As there's no net current in the CT, it doesn't change anything. The rectifier circuit works the same no matter if the CT is connected or not.
Calling this circuit a voltage doubler is misleading.

[cdemike]

Fair point. Currently the amp has a Mojotone JTM45 PT which is set up with full-wave rectification and grounded CT, and it idles at 434VDC with 50mA through 2x KT88. So I'm estimating power consumption starting with 2 x 0.05 x 434 = 43.4 watts. Accounting for preamp consumption by looking at voltage drop across the dropping resistor between the screens and PI nodes, that's closer to 45 watts. I like the amount of power supply sag I have now, so to keep an equivalent amount of sag when switching from full-wave to full-wave bridge rectification, I should a PT rated for approx 90W or perhaps slightly higher given the higher B+, right?

I was considering this PT before the rectification wrinkle: https://www.antekinc.com/content/AS-05TC200.pdf

Factoring in the differences in rectification, this strikes me as the better option while providing B+ in a similar range at the original target: https://www.antekinc.com/content/AS-1T230b.pdf

The datasheet describes 208V at 500mA. Since the secondaries would be wired in series rather than parallel as in the datasheet, that would translate to 250mA. Factoring 62% available current via FWBR vs full-wave (going off the Hammond rectifier guide), that would be 208V at 155mA reaching the rectifier, i.e., 31.47W. Since the estimated current demand would be relatively similar, the estimated current would still be approx 45w, so 1.43x higher. Current drops from 233VAC to 208VAC under those loading conditions in the Antek datasheet, so the voltage drop under load would be 1.43 x 25 = 35.75V, producing an estimated HT secondary voltage of 197.25VAC across each secondary or 394.5VAC reaching the rectifier. So estimated idle B+ would be 1.414 x 394.5 = 557.8VDC. Does this math seem right?

Also I realized it may be better to show a picture of the whole B+ string. This is what I was considering:

Capacitor question part 2.png

Versus this being the "stock" setup:

Capacitor question part 2a.png

Edit: caught a mistake in the first attachment.

[cdemike]

Keep in mind that a voltage doubling PS like in a Highwatt also only provides 1/2 the current output that the B+ winding of the PT can provide.

Why 1/2 the current?
I think he means a bridge rectifier connected across the full HT winding (i.e. 400V) with the CT used to balance cap voltages.
This is just a full wave bridge rectifier circuit, where the winding current is 1.6 times the DC current.
As there's no net current in the CT, it doesn't change anything. The rectifier circuit works the same no matter if the CT is connected or not.
Calling this circuit a voltage doubler is misleading.

Welp, now I'm confused. I was under the impression that a FWBR has 0.62x less current capacity than a full-wave rectification setup? At least that's how I have been interpreting this: https://www.hammfg.com/electronics/tran ... /rectifier

[Helmholtz]

I was under the impression that a FWBR has 0.62x less current capacity than a full-wave rectification setup?

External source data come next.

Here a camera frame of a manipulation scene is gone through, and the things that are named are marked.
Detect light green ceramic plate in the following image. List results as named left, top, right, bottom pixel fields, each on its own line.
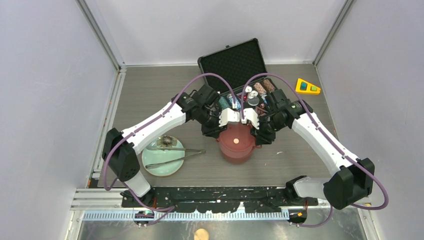
left=141, top=135, right=185, bottom=177

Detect metal tongs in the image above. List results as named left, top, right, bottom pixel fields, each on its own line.
left=144, top=147, right=206, bottom=169

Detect black spiky sea cucumber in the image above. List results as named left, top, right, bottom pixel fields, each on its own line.
left=156, top=135, right=178, bottom=148

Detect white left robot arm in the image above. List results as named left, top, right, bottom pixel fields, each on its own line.
left=101, top=85, right=241, bottom=207

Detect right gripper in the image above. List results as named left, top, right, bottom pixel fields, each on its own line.
left=249, top=114, right=286, bottom=145

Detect red lunch box with food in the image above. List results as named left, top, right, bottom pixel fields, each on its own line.
left=216, top=123, right=263, bottom=157

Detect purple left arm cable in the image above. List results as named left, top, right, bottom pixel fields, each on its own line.
left=100, top=72, right=238, bottom=227

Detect black poker chip case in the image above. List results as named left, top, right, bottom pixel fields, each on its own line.
left=197, top=38, right=278, bottom=116

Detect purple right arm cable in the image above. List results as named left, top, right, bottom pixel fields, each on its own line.
left=240, top=72, right=390, bottom=228

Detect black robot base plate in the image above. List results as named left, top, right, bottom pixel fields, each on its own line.
left=140, top=186, right=319, bottom=214

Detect round beige object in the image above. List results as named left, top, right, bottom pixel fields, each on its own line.
left=193, top=228, right=210, bottom=240

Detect red steel-lined lunch box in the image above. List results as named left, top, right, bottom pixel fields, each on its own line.
left=220, top=145, right=256, bottom=165

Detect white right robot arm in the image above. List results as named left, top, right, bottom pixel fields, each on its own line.
left=251, top=89, right=377, bottom=210

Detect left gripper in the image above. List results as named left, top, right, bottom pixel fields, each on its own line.
left=198, top=106, right=228, bottom=139

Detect yellow triangular toy block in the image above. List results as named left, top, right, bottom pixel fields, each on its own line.
left=295, top=78, right=321, bottom=95

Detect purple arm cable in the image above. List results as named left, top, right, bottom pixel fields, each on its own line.
left=100, top=72, right=238, bottom=227
left=240, top=72, right=390, bottom=228

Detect red lunch box lid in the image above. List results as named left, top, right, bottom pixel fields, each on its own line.
left=218, top=123, right=256, bottom=152

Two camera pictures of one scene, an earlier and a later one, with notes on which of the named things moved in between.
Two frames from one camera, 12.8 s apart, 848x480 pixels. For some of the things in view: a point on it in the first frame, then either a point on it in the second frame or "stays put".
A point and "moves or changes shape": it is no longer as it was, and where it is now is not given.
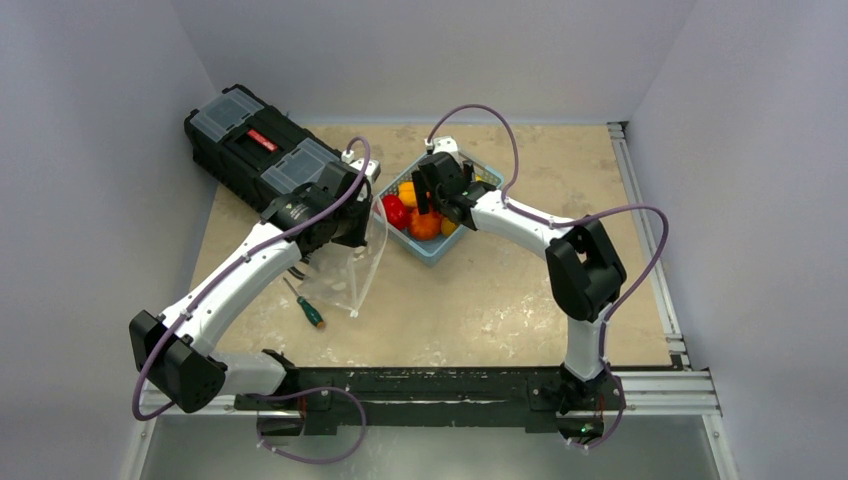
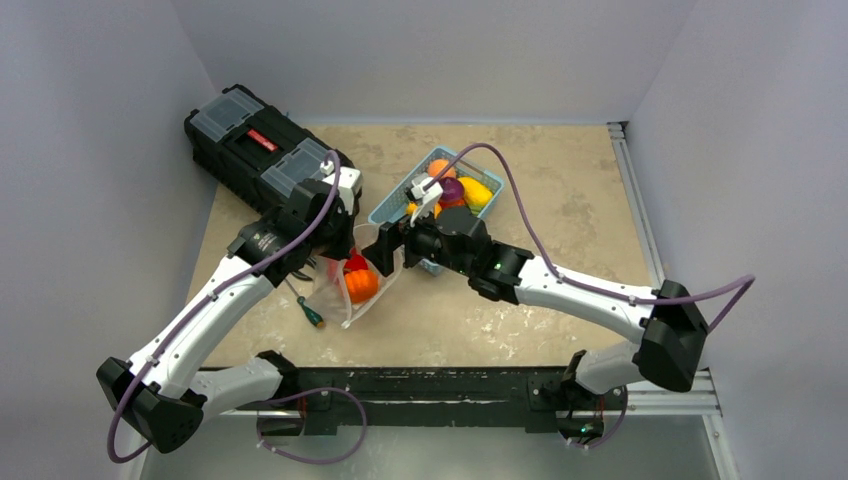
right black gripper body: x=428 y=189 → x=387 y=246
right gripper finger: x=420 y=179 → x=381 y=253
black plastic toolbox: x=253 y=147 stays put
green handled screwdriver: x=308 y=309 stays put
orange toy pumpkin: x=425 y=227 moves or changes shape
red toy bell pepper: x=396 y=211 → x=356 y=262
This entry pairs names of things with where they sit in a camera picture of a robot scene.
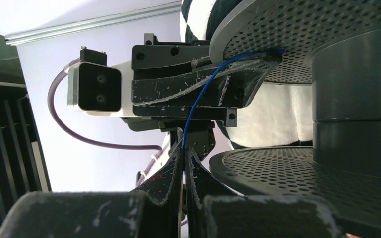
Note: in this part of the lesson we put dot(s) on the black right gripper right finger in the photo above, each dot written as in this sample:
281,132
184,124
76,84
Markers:
215,211

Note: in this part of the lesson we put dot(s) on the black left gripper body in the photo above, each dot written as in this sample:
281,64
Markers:
193,124

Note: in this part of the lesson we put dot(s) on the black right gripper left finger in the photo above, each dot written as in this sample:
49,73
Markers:
151,210

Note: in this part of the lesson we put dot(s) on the black and white checkered pillow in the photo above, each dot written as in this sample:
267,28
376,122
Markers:
279,115

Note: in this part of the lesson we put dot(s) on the dark grey cable spool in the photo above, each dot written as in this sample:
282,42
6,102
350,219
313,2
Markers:
335,45

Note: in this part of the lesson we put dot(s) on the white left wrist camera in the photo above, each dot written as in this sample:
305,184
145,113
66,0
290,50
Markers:
97,89

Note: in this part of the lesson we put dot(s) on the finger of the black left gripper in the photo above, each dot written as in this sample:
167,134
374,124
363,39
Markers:
225,84
157,61

If your amp has a DC current demand of Idc at full output, the winding RMS current will be
- 1.1 Idc with a full wave (2 diode) rectifier,
- 1.6 Idc with a bridge rectifier.
Actual difference is sqrt(2) or 1.414.
Typical Idc values are 250mA for a 50W amp and 500mA for a 100W amp.

The Hammond sheet might have flaws.

[cdemike]

I was under the impression that a FWBR has 0.62x less current capacity than a full-wave rectification setup?

If your amp has a DC current demand of Idc at full output, the winding RMS current will be
- 1.1 Idc with a full wave (2 diode) rectifier,
- 1.6 Idc with a bridge rectifier.
Actual difference is sqrt(2) or 1.414.
Typical Idc values are 250mA for a 50W amp and 500mA for a 100W amp.

The Hammond sheet might have flaws.

Thanks so much. If I'm following, it seems like the calculations regarding PT should be right -- the 100W transformer with a FWBR and correspondingly higher B+ should provide comparable sag to the 45W PT that's there now, right?

And would substituting the 220uF for the 2x 100uF in the "bottom" parts of those series capacitor arrangements make sense?

[Helmholtz]

Generally a PT should have a VA rating of at least twice the output power.